Oleh : Davy Byanca

Sahabat sufiku.
ADA DIALOG menarik antara Katsumoto, sang Samurai dengan pemuda Amerika bernama Nathan Algren dalam film ‘the Last Samurai’, sebuah film dengan setting tahun 1870-an. Katsumoto bertanya, ‘Kau bertempur melawan suku Indian Merah?” “Ya”, jawab Algren. “Ceritakan tentang peranmu dalam perang ini”. “Kenapa?” “Saya ingin belajar”. “Baca buku”, kata Algren. Katsumoko tersenyum dan berkata penuh santun, “Saya lebih suka mengobrol baik-baik”. Intinya pada tahun 1800-an saja, membaca adalah budaya yang sudah dikembangkan di dunia Barat. Ada seorang penikmat buku yang kukenal, ia gemar sekali membaca buku biografi tokoh-tokoh besar dunia. Dia ingin mengetahui apa rahasia dan kiat sukses mereka, sehingga ia ingin mengaplikasikan dalam hidupnya. Beberapa puluh tahun lalu, terutama saat masih kuliah, aku pun memiliki pemikiran yang sama dengannya. Sampai aku membaca quotes dari Abdul Kalam, seorang tokoh asal India bilang ‘jangan baca kisah sukses, Anda hanya akan mendapat pesan. Baca kisah kegagalan, Anda akan mendapat ide untuk meraih kesuksesan’.
DALAM DUNIA yang serba cepat dan menuntut hasil instant ini, kita sering terjebak dalam perlombaan yang tak jelas tujuannya.

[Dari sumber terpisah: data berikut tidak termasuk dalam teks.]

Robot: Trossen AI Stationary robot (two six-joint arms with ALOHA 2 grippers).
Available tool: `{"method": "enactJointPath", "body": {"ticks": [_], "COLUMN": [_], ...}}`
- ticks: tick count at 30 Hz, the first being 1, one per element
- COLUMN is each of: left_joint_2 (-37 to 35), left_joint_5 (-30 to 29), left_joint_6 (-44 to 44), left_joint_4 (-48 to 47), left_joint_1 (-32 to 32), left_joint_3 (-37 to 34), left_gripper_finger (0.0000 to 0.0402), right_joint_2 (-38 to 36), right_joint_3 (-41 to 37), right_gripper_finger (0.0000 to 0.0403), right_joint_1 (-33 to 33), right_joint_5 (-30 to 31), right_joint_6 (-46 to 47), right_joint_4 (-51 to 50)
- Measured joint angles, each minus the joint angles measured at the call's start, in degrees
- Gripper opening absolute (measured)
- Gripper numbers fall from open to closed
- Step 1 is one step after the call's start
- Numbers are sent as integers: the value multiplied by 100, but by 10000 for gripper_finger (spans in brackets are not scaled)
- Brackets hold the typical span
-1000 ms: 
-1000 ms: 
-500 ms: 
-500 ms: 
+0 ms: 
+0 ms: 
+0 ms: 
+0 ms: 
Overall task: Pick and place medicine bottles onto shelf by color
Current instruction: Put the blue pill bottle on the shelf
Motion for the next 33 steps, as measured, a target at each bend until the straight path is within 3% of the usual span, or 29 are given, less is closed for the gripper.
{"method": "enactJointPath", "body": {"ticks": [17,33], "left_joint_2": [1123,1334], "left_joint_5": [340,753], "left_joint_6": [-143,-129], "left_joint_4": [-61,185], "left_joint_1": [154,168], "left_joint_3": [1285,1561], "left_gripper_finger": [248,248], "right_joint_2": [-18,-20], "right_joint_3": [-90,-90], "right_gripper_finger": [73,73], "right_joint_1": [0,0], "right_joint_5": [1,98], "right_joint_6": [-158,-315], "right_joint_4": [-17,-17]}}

Paulo Coelho mengingatkan bahwa dalam proses perubahan, yang penting bukan seberapa cepat kita melangkah, tetapi ke arah mana kita melangkah. Perubahan yang tergesa-gesa tanpa arah yang jelas justru bisa membawa kita semakin jauh dari makna dan tujuan hidup yang sejati. Sebab perubahan sejati membutuhkan kesadaran, ketekunan dan kesabaran. Prosesnya mungkin lambat, tapi jika arah kita benar, maka setiap langkah kecil pun memiliki nilai yang besar.

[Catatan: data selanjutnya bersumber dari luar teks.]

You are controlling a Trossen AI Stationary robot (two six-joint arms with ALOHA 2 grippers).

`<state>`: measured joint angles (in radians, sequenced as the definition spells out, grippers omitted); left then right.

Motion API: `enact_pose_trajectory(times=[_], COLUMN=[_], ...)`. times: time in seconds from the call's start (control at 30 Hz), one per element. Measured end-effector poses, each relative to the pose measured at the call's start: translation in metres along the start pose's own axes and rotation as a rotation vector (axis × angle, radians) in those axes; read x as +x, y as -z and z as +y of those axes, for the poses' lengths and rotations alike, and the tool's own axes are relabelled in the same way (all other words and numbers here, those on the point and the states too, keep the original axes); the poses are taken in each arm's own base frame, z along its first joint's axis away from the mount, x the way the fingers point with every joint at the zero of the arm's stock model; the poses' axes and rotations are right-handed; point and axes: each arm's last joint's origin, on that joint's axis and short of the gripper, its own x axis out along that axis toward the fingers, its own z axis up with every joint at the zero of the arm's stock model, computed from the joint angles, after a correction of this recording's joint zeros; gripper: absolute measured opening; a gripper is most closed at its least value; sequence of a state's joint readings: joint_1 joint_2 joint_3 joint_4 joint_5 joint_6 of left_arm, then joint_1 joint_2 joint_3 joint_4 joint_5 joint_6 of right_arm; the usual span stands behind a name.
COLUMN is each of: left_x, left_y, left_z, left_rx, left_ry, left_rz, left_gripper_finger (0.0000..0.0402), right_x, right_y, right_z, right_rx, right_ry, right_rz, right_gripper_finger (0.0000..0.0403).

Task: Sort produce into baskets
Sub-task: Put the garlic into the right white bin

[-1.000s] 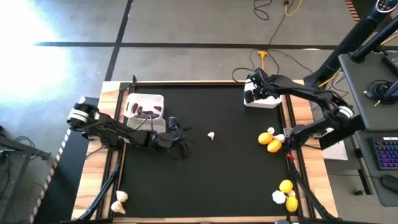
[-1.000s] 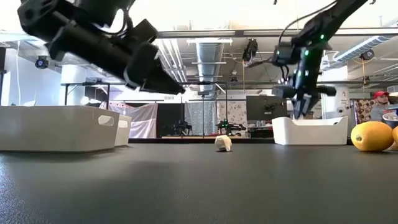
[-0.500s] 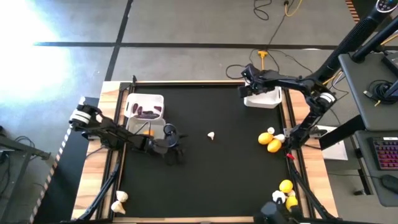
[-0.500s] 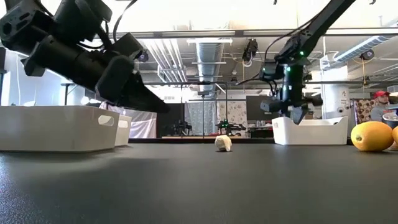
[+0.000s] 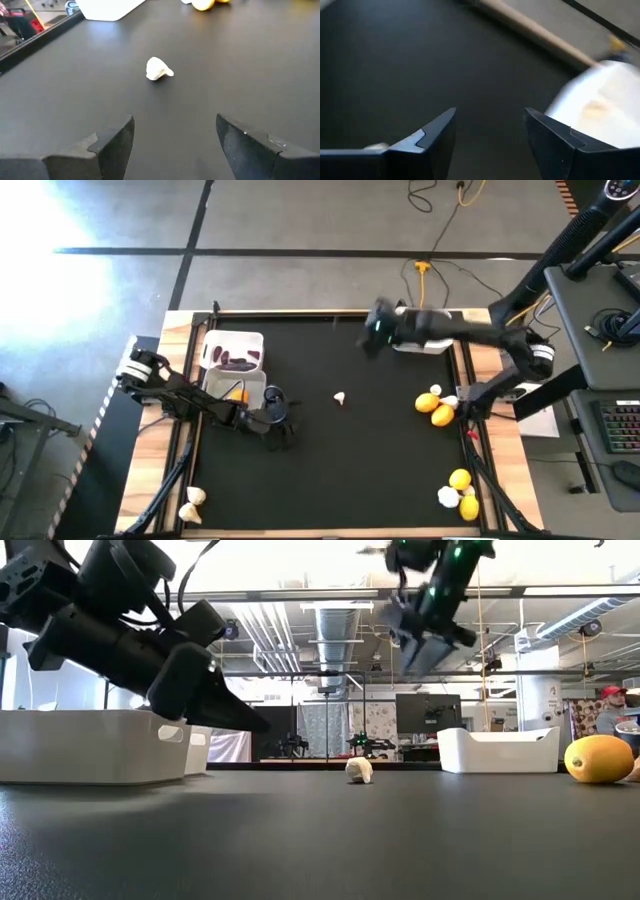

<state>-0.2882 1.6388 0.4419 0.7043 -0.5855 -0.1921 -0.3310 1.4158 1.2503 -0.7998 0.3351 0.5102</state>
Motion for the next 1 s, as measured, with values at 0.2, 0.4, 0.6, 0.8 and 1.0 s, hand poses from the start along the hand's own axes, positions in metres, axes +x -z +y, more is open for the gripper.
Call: enact_pose_trajectory(times=[0.2, 0.4, 0.6, 0.8, 1.0], left_x=[0.006, 0.011, 0.018, 0.026, 0.032], left_y=[0.004, 0.004, -0.005, -0.010, -0.006], left_z=[-0.003, -0.007, -0.013, -0.019, -0.022], left_rx=[0.057, 0.097, 0.166, 0.215, 0.265], left_ry=[-0.004, 0.000, -0.001, -0.003, -0.007], left_rz=[-0.027, -0.080, -0.127, -0.136, -0.134], left_gripper_finger=[0.0263, 0.0263, 0.0263, 0.0263, 0.0263], right_x=[0.016, 0.038, 0.067, 0.091, 0.107], right_y=[0.083, 0.129, 0.136, 0.131, 0.130], right_z=[0.089, 0.120, 0.128, 0.123, 0.121], right_rx=[-0.338, -0.428, -0.445, -0.426, -0.413], right_ry=[-0.200, -0.202, -0.183, -0.127, -0.116], right_rz=[-0.063, -0.148, -0.142, -0.111, -0.082], right_gripper_finger=[0.0222, 0.0233, 0.0256, 0.0278, 0.0277])
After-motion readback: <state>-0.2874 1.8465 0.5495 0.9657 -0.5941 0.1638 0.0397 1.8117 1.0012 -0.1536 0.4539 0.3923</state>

ABDUL KALAM telah menginspirasi diriku untuk selalu berpikir out-of-box; seperti ketika ada sales menawarkan produk mobil baru, yang kutanyakan terlebih dahulu apa kelemahan atau segi minus dari produk baru tersebut. Aku tak ingin mendengarkan keunggulan dari produknya, aku tidak ingin mendengar terlebih dahulu kisah suksesnya. Di dunia yang berlomba jadi viral, kedalaman telah menjadi barang langka. Sementara yang lain berebut panggung, seorang pembaca hanya membuka halaman. Dan dari halaman itu, ia belajar; bahwa yang paling berpengaruh bukan yang paling banyak bicara, melainkan yang paling tenang menimbang. Mereka yang terpesona dengan kisah sukses akan banyak bicara, sementara yang membaca kisah kegagalan akan lebih bijak dalam memutuskan.

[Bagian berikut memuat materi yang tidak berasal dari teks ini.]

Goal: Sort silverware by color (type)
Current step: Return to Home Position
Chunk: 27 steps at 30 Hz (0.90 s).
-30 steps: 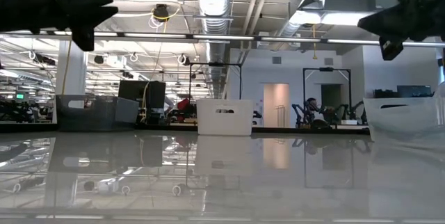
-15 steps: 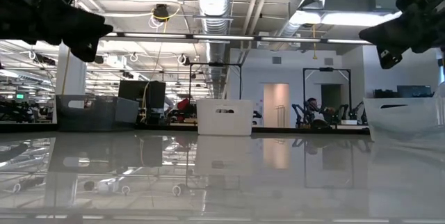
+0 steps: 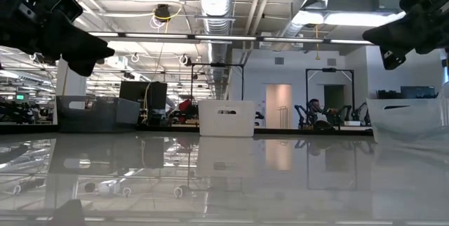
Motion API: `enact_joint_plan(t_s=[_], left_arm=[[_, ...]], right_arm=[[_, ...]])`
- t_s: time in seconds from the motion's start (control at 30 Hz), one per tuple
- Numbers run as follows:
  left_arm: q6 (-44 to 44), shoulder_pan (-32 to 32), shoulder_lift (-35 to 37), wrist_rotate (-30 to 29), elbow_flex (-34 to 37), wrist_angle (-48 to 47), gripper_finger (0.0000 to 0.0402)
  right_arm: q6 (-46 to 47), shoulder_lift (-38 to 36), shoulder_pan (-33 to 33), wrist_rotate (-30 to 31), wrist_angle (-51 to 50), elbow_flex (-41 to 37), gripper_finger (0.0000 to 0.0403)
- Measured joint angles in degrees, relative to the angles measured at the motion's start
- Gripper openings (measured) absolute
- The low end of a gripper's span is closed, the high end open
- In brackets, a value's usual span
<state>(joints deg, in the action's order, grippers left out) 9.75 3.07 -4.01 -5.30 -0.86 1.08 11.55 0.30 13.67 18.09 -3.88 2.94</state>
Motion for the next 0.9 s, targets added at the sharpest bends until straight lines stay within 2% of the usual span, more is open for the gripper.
enact_joint_plan(t_s=[0.9], left_arm=[[0.55,0.00,0.00,-0.32,-0.20,-0.41,0.0098]], right_arm=[[0.02,0.02,0.00,-0.04,-0.17,-0.09,0.0027]])
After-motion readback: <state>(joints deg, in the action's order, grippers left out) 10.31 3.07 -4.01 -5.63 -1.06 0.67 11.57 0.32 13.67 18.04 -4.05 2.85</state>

BAGIKU, BUKU tak pernah menawarkan hasil instant. Ia menawarkan kedalaman yang tak bisa ditarik dari kolom komentar. Dengan berpikir pelan, di tengah rezim yang menyuruh kita buru-buru mengiyakan, maka membaca adalah bentuk keberanian untuk tetap berpikir di tengah kebijakan yang seolah tampak wajar. Ada orang yang membaca sekadar untuk tahu, tapi ada juga yang membaca untuk tetap gelisah. Kerana tak semua hal perlu diselesaikan, sebagian hanya perlu direnungkan. Sampai di sini, aku kembali kepada adegan di ‘the Last Samurai’. Terjadi dialog antara Kaisar Meiji dengan Nathan Algren soal Katsumoto. Kaisar bertanya, “Ceritakan bagaimana dia meninggal (maksudnya Katsumoto)?” Nathan menjawab, “Saya akan menceritakan bagaimana kisah saat dia hidup”. Begitulah Sob. Orang yang membaca tahu bahwa kebijaksanaan bukan milik mereka yang selalu punya jawaban, tapi milik mereka yang berani tinggal bersama pertanyaan.